Return the run of lines below that opens with the line containing "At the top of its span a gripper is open" and closes with the line containing "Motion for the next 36", keeping each one exact.

Records from a dataset:
========================
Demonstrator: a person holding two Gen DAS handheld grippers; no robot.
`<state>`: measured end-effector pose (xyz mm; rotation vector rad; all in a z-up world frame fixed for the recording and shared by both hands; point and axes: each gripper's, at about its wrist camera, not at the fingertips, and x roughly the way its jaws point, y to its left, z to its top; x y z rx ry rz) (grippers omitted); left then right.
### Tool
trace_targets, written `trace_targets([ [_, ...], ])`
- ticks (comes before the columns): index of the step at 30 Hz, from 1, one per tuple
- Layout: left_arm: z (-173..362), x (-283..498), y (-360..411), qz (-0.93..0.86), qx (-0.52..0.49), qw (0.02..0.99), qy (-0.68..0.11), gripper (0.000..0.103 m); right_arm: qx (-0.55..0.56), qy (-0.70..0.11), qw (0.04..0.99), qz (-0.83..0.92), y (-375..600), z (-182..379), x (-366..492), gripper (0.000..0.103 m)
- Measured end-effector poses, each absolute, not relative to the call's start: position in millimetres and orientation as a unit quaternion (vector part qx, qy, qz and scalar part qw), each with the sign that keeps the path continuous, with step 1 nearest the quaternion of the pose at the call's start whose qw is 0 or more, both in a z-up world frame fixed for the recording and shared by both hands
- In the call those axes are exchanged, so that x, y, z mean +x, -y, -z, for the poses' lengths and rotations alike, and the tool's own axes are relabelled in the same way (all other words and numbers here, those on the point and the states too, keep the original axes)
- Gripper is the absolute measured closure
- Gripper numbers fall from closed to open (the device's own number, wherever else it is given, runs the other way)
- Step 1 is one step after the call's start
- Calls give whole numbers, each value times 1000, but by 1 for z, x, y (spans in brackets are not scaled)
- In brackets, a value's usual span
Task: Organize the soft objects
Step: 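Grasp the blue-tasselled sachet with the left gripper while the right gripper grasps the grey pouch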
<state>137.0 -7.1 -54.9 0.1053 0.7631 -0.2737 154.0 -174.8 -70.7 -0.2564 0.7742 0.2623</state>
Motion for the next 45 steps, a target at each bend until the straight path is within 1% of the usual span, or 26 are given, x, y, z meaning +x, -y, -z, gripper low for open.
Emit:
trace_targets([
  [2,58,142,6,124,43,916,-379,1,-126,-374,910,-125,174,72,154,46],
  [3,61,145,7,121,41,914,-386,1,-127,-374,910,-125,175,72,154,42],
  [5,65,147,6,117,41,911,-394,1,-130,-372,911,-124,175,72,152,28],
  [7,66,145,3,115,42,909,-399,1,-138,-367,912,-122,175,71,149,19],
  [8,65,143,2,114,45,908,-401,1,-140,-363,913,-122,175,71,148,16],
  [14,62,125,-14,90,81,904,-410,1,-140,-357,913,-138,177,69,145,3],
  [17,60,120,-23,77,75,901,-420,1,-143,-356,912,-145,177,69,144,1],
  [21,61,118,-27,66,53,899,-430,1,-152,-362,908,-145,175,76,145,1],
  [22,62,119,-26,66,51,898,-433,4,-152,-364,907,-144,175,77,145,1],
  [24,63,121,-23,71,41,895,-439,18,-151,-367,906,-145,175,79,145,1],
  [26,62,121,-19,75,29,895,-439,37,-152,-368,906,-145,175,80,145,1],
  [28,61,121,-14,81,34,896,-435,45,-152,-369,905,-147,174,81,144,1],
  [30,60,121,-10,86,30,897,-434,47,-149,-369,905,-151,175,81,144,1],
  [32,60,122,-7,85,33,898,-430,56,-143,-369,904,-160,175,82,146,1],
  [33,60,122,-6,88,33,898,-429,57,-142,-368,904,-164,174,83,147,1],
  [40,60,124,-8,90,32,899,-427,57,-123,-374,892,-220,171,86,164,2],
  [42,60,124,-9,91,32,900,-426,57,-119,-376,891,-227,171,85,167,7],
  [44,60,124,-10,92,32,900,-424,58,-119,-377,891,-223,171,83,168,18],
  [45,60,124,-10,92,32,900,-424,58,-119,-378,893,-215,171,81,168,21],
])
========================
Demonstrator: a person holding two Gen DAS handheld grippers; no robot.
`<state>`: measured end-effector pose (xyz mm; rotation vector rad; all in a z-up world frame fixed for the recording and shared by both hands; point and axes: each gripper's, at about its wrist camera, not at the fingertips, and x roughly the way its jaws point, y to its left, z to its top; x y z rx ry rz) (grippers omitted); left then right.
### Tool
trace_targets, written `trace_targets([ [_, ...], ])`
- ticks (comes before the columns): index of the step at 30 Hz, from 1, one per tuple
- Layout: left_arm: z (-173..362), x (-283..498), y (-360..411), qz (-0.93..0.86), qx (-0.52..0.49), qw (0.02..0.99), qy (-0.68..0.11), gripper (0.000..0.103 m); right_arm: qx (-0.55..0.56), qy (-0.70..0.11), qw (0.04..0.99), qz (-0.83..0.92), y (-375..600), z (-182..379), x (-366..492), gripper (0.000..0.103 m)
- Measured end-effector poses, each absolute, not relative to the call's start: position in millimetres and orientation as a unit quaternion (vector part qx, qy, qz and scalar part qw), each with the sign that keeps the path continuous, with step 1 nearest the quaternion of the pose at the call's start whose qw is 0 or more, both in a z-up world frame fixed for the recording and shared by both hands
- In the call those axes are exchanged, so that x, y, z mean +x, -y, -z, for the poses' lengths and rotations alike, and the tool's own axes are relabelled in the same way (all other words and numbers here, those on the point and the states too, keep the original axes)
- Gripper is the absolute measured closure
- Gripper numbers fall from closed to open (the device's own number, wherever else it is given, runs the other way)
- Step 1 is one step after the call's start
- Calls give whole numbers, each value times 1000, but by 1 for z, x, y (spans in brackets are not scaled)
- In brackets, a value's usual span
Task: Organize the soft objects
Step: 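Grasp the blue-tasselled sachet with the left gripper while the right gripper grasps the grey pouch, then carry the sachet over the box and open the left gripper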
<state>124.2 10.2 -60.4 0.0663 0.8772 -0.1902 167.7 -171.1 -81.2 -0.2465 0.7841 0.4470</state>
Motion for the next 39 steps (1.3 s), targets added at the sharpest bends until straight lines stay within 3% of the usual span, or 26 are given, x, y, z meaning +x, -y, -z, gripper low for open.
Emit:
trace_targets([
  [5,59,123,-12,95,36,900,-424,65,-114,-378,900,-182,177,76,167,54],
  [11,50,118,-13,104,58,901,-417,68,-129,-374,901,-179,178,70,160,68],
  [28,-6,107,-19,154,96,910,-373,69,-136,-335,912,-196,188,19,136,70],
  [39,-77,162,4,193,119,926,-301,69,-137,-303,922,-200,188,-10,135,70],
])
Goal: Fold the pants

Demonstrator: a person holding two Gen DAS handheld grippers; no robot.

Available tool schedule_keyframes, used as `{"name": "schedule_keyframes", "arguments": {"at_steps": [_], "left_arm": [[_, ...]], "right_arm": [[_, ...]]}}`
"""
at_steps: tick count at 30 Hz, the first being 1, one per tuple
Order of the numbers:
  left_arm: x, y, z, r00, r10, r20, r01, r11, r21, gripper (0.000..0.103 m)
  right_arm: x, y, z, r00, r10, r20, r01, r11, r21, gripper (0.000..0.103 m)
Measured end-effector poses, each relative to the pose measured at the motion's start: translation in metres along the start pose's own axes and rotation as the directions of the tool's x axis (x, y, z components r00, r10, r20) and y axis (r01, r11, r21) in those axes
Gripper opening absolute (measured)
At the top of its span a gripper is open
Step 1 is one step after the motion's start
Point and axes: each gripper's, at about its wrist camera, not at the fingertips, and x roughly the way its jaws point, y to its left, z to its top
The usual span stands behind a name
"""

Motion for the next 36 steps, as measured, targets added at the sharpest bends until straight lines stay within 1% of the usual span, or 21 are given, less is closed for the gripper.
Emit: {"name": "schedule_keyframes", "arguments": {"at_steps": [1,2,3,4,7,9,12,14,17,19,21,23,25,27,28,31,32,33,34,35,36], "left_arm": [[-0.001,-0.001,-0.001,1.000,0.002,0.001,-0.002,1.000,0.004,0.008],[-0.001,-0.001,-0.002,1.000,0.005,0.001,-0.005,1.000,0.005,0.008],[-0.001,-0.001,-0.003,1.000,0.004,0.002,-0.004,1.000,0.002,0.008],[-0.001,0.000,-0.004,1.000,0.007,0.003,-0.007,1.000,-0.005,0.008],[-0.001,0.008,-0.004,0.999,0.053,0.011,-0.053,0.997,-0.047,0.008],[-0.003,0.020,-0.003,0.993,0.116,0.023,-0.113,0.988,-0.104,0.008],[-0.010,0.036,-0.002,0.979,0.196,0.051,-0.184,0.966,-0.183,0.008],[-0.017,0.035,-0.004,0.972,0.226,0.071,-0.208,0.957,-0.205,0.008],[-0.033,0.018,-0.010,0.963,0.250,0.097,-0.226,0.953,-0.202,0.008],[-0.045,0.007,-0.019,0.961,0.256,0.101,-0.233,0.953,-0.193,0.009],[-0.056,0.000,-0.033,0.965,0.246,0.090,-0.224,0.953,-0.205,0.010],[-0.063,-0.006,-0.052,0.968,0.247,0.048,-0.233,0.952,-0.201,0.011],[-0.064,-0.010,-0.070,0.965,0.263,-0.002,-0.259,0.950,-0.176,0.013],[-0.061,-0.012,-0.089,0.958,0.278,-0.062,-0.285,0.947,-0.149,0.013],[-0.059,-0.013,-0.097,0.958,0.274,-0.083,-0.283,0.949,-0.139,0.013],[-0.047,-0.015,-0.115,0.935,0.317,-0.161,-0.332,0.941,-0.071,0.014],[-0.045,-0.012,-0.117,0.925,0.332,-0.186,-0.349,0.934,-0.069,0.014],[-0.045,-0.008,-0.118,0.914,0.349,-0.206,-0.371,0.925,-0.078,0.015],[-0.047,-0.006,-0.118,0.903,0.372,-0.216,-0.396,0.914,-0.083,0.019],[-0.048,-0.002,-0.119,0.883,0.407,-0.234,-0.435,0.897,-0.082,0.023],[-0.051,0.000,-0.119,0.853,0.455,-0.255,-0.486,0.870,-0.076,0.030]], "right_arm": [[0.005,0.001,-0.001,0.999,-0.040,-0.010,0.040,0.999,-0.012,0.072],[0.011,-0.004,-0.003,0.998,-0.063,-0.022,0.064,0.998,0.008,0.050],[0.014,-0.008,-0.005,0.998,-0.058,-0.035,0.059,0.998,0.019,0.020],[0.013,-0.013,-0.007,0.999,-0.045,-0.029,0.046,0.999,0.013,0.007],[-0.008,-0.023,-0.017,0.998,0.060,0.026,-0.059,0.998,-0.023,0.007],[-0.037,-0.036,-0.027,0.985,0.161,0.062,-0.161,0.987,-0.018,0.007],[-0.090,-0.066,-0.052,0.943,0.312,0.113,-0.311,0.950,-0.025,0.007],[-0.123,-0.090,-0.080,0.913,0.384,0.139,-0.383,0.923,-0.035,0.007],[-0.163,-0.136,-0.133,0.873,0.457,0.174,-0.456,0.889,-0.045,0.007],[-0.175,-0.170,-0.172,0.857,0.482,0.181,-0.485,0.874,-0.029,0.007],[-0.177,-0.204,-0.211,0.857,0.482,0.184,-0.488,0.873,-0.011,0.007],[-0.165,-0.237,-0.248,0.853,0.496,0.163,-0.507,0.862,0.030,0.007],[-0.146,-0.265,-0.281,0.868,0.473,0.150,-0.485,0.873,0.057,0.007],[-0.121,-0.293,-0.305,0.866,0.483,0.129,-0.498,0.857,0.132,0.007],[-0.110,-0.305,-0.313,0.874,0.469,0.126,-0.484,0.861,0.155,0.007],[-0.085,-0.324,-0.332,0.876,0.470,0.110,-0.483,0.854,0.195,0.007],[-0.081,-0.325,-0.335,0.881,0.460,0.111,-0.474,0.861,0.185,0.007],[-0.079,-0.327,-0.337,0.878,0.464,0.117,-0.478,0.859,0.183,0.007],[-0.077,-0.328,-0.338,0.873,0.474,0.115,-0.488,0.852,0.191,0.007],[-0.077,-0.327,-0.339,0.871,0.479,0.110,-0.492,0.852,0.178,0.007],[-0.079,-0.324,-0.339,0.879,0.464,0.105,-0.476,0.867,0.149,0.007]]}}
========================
Response for this exercise:
At the top of its span a gripper is open
Step 1 is one step after the motion's start
Point and axes: each gripper's, at about its wrist camera, not at the fingertips, and x roughly the way its jaws point, y to its left, z to its top
The usual span stands behind a name
"""

Motion for the next 36 steps, as measured, targets added at the sharpest bends until straight lines stay within 1% of the usual span, or 21 are given, less is closed for the gripper.

What needed an answer now has one.